Description of the task — Every record below should be repeated exactly, with the pictures left out.

BEGIN

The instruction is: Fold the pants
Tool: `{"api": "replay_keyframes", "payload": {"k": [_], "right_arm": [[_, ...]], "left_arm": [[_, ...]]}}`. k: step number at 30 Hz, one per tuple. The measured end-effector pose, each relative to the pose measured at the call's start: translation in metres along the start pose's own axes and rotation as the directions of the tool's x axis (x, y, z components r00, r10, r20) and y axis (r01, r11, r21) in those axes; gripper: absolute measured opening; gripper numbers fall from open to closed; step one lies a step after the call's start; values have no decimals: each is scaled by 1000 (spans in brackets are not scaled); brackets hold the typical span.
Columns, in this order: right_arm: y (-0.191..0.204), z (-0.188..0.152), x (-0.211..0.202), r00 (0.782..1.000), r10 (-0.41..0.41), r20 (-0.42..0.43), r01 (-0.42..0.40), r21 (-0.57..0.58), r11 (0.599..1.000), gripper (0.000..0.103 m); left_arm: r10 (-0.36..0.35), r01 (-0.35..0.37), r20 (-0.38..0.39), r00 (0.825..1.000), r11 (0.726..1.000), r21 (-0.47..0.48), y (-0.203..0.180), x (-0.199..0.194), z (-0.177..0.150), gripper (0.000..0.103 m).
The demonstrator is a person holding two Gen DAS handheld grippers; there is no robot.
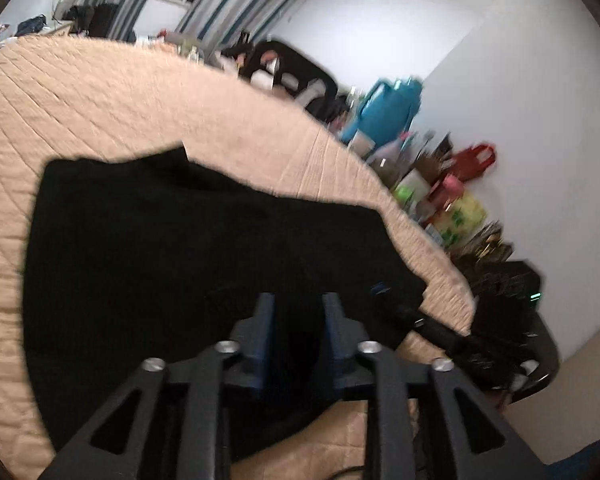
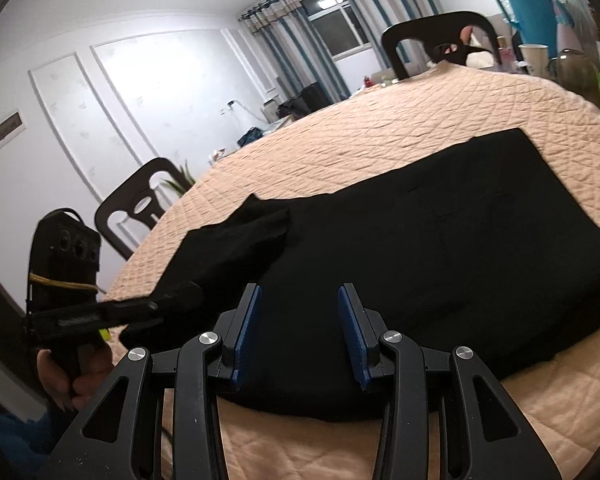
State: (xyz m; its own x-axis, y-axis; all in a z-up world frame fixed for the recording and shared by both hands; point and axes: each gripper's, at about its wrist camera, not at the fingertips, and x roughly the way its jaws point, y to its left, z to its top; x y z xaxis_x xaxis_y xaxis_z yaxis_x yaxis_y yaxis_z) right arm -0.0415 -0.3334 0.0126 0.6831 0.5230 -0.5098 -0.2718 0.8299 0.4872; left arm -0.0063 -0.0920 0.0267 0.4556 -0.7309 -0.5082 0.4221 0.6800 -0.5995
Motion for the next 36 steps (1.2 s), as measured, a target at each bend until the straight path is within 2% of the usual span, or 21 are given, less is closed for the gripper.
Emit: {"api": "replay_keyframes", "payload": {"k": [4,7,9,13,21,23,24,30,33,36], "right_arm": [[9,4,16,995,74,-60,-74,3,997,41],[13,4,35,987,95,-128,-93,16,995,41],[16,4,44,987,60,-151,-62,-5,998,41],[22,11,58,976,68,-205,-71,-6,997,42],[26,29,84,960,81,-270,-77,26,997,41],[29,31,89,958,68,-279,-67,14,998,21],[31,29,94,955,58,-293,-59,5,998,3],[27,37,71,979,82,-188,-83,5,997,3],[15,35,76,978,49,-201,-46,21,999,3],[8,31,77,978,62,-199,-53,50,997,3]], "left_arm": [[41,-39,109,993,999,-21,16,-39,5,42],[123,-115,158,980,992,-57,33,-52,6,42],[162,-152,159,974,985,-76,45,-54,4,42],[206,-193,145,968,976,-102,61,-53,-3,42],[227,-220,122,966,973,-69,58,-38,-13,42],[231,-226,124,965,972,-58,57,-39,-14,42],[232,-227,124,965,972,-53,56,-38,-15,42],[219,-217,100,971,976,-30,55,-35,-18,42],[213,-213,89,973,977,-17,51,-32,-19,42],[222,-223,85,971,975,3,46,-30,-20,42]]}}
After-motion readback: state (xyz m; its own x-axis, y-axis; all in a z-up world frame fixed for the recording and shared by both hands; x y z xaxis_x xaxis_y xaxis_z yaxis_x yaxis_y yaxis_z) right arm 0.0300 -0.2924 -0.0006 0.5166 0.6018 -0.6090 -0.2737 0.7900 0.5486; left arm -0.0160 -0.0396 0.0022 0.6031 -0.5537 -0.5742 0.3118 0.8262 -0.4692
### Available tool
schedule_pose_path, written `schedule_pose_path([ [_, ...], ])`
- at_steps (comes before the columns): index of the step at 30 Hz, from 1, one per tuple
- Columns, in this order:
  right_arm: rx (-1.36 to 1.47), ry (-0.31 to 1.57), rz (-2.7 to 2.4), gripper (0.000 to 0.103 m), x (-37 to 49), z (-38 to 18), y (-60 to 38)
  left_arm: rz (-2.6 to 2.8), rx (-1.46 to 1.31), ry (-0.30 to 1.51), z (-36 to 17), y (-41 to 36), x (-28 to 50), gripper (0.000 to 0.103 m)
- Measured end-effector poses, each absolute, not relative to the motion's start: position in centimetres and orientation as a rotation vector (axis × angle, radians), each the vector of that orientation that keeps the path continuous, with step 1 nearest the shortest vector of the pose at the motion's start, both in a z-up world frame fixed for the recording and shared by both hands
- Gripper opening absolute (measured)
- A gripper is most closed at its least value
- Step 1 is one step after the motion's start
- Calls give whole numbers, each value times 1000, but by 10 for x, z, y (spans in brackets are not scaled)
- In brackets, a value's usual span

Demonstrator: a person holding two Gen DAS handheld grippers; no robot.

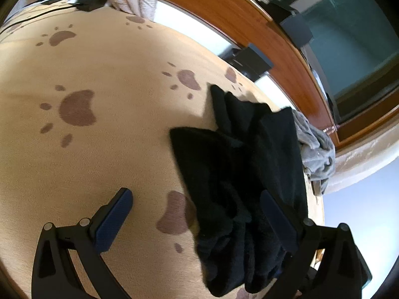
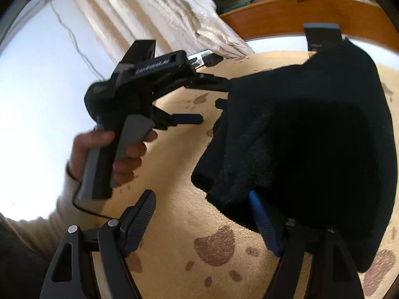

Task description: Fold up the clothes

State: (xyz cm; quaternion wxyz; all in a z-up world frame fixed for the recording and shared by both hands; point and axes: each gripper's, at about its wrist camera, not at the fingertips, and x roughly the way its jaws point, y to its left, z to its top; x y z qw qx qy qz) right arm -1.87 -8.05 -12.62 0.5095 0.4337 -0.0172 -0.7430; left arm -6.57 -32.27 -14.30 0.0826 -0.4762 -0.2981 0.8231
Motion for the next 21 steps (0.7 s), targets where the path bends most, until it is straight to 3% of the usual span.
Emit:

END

Response below —
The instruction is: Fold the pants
Tool: `{"api": "replay_keyframes", "payload": {"k": [_], "right_arm": [[_, ...]], "left_arm": [[_, ...]]}}`. k: step number at 30 Hz, one per tuple. The measured end-effector pose, each relative to the pose measured at the call's start: translation in metres along the start pose's own axes and rotation as the directions of the tool's x axis (x, y, z components r00, r10, r20) and y axis (r01, r11, r21) in those axes; gripper: absolute measured opening; gripper numbers fall from open to closed; step one lies a step after the call's start; values have no decimals: each is scaled by 1000 (spans in brackets are not scaled); brackets hold the typical span.
Columns, in this order: right_arm: y (-0.191..0.204), z (-0.188..0.152), x (-0.211..0.202), r00 (0.782..1.000), r10 (-0.41..0.41), r20 (-0.42..0.43), r01 (-0.42..0.40), r21 (-0.57..0.58), r11 (0.599..1.000), gripper (0.000..0.103 m); left_arm: r10 (-0.36..0.35), r01 (-0.35..0.37), r20 (-0.38..0.39), r00 (0.825..1.000), r11 (0.726..1.000), r21 (-0.47..0.48), y (-0.203..0.180), x (-0.199..0.194), z (-0.177..0.150), gripper (0.000..0.103 m).
The demonstrator is a person holding two Gen DAS handheld grippers; there is no robot.
State: (xyz m; its own x-axis, y-axis; all in a z-up world frame fixed for the recording and shared by both hands; point and axes: each gripper's, at about its wrist camera, not at the fingertips, and x roughly the way its jaws point, y to its left, z to its top; x y z xaxis_x xaxis_y xaxis_z yaxis_x yaxis_y yaxis_z) right arm -0.0415 -0.3334 0.0126 0.6831 0.5230 -0.5098 -0.2718 0.8299 0.4872; left arm -0.0063 -0.0920 0.0267 0.4556 -0.7309 -0.5082 0.4221 0.6800 -0.5995
Motion for the next 36 steps (1.2 s), as measured, a target at each bend until the straight path is within 2% of the usual span, or 21 are given, less is closed for the gripper.
Emit: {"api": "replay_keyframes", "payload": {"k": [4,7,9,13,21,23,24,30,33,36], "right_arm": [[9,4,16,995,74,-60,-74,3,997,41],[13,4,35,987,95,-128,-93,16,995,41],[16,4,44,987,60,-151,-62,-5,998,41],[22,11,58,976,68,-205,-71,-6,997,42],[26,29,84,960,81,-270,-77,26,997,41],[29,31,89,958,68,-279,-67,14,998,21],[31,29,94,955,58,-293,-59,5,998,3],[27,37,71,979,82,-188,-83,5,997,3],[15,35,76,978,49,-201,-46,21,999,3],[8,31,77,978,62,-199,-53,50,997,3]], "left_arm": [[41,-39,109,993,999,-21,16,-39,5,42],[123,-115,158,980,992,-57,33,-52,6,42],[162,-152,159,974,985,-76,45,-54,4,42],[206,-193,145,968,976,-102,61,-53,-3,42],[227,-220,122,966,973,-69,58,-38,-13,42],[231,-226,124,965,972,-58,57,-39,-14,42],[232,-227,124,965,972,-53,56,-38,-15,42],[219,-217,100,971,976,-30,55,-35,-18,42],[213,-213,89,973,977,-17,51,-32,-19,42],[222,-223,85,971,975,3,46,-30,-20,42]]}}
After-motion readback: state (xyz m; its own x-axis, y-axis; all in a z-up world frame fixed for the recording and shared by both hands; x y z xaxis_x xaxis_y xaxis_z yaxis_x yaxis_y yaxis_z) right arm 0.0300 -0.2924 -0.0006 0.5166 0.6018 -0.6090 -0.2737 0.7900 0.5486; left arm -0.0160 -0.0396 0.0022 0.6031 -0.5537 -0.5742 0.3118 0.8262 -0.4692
### Available tool
schedule_pose_path, written `schedule_pose_path([ [_, ...], ])`
- at_steps (comes before the columns): index of the step at 30 Hz, from 1, one per tuple
- Columns, in this order:
  right_arm: rx (-1.36 to 1.47), ry (-0.31 to 1.57), rz (-2.7 to 2.4), gripper (0.000 to 0.103 m), x (-37 to 49), z (-38 to 18), y (-60 to 38)
  left_arm: rz (-2.6 to 2.8), rx (-1.46 to 1.31), ry (-0.30 to 1.51), z (-36 to 17), y (-41 to 36), x (-28 to 50), gripper (0.000 to 0.103 m)
- Measured end-effector poses, each absolute, not relative to the motion's start: position in centimetres and orientation as a rotation vector (axis × angle, radians), each the vector of that orientation that keeps the path continuous, with step 1 nearest the shortest vector of the pose at the motion's start, both in a z-up world frame fixed for the recording and shared by both hands
- Gripper opening absolute (measured)
- A gripper is most closed at its least value
- Step 1 is one step after the motion's start
- Calls give whole numbers, each value times 1000, but by 10 for x, z, y (spans in brackets are not scaled)
- In brackets, a value's usual span

Demonstrator: a person holding two Gen DAS handheld grippers; no robot.


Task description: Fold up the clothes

State: (xyz cm; quaternion wxyz; all in a z-up world frame fixed for the recording and shared by both hands; point and axes: each gripper's, at about its wrist camera, not at the fingertips, and x roughly the way its jaws point, y to its left, z to its top; x y z qw qx qy qz) right arm -1.87 -8.05 -12.62 0.5095 0.4337 -0.0172 -0.7430; left arm -6.57 -32.27 -14.30 0.0826 -0.4762 -0.2981 0.8231
Motion for the next 21 steps (0.7 s), targets where the path bends most, until it is straight to 3% of the usual span.
Emit:

With that, the exercise is finished.